** INFORMATION SUPPLIED follows **

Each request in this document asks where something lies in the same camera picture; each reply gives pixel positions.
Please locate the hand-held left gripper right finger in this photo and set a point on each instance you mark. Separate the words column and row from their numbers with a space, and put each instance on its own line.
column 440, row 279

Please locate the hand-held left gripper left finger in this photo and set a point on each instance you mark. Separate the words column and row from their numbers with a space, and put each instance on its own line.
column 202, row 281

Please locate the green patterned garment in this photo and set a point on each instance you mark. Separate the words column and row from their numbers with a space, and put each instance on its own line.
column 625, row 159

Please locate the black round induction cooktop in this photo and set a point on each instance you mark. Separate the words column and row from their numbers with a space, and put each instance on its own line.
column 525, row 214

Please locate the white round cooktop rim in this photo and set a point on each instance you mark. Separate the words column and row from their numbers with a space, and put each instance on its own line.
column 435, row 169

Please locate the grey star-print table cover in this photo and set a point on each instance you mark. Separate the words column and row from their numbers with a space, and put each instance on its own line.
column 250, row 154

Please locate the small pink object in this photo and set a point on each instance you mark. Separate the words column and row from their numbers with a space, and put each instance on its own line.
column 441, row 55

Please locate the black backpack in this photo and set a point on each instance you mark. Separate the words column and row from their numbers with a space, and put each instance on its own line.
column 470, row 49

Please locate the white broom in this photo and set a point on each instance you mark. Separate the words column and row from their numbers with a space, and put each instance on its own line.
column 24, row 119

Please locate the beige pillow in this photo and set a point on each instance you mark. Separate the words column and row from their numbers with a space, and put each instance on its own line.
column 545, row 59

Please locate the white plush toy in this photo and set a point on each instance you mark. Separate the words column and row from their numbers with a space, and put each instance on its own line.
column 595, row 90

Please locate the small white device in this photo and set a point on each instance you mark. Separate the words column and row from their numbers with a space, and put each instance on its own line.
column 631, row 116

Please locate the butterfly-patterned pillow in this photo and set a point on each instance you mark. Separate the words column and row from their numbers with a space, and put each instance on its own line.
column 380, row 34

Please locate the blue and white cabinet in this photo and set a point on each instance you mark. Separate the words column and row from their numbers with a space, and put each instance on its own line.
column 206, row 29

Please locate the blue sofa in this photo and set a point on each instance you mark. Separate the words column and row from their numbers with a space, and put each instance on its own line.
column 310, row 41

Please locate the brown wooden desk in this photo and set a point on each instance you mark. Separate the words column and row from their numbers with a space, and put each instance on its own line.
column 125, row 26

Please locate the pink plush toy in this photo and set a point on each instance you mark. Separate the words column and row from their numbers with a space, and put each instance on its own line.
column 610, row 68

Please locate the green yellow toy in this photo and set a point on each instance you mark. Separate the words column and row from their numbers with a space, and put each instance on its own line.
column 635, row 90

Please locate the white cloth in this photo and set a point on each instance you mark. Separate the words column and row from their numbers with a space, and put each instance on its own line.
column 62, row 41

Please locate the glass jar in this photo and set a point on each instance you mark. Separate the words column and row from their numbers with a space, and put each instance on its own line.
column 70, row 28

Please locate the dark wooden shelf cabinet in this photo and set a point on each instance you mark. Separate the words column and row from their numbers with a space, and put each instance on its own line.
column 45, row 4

** End of INFORMATION SUPPLIED **
** INFORMATION SUPPLIED follows **

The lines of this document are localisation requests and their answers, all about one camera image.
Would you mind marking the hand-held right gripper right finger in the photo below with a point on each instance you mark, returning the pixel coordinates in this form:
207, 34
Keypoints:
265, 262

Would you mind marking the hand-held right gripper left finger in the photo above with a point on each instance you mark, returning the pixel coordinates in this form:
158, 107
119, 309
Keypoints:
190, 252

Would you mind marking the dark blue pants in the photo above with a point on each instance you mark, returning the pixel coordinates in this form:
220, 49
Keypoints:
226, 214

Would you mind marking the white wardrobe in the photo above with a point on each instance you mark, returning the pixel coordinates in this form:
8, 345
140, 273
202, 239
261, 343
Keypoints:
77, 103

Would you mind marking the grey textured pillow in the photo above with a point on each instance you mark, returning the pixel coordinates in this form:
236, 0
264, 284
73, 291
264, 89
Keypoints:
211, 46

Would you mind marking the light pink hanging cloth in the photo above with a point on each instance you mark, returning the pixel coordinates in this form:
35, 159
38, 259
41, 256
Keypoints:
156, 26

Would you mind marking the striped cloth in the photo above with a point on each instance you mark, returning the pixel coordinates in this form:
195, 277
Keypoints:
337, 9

** End of INFORMATION SUPPLIED **
** INFORMATION SUPPLIED follows **

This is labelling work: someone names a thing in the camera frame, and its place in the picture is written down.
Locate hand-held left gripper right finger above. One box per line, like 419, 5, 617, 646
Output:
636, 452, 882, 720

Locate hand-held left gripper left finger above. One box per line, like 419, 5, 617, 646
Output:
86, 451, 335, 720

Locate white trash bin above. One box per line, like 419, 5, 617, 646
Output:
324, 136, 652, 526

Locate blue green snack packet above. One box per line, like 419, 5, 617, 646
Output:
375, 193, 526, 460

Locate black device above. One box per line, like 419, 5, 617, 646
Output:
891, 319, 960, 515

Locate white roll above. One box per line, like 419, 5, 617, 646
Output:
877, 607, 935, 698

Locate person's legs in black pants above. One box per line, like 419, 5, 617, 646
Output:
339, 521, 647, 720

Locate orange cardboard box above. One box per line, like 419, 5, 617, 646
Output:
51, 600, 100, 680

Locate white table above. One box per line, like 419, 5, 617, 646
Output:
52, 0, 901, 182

** End of INFORMATION SUPPLIED **

Please go through the data above and copy every line that has the word "like".

_YOUR RESPONSE_:
Locate hand-held left gripper right finger above. One box per line, like 419, 5, 617, 646
Locate hand-held left gripper left finger above. One box per line, like 419, 5, 617, 646
Locate white trash bin above. One box per line, like 419, 5, 617, 646
Locate blue green snack packet above. One box per line, like 419, 5, 617, 646
Locate black device above. One box per line, like 419, 5, 617, 646
Locate white roll above. One box per line, like 419, 5, 617, 646
Locate person's legs in black pants above. One box per line, like 419, 5, 617, 646
Locate orange cardboard box above. One box per line, like 419, 5, 617, 646
Locate white table above. One box per line, like 419, 5, 617, 646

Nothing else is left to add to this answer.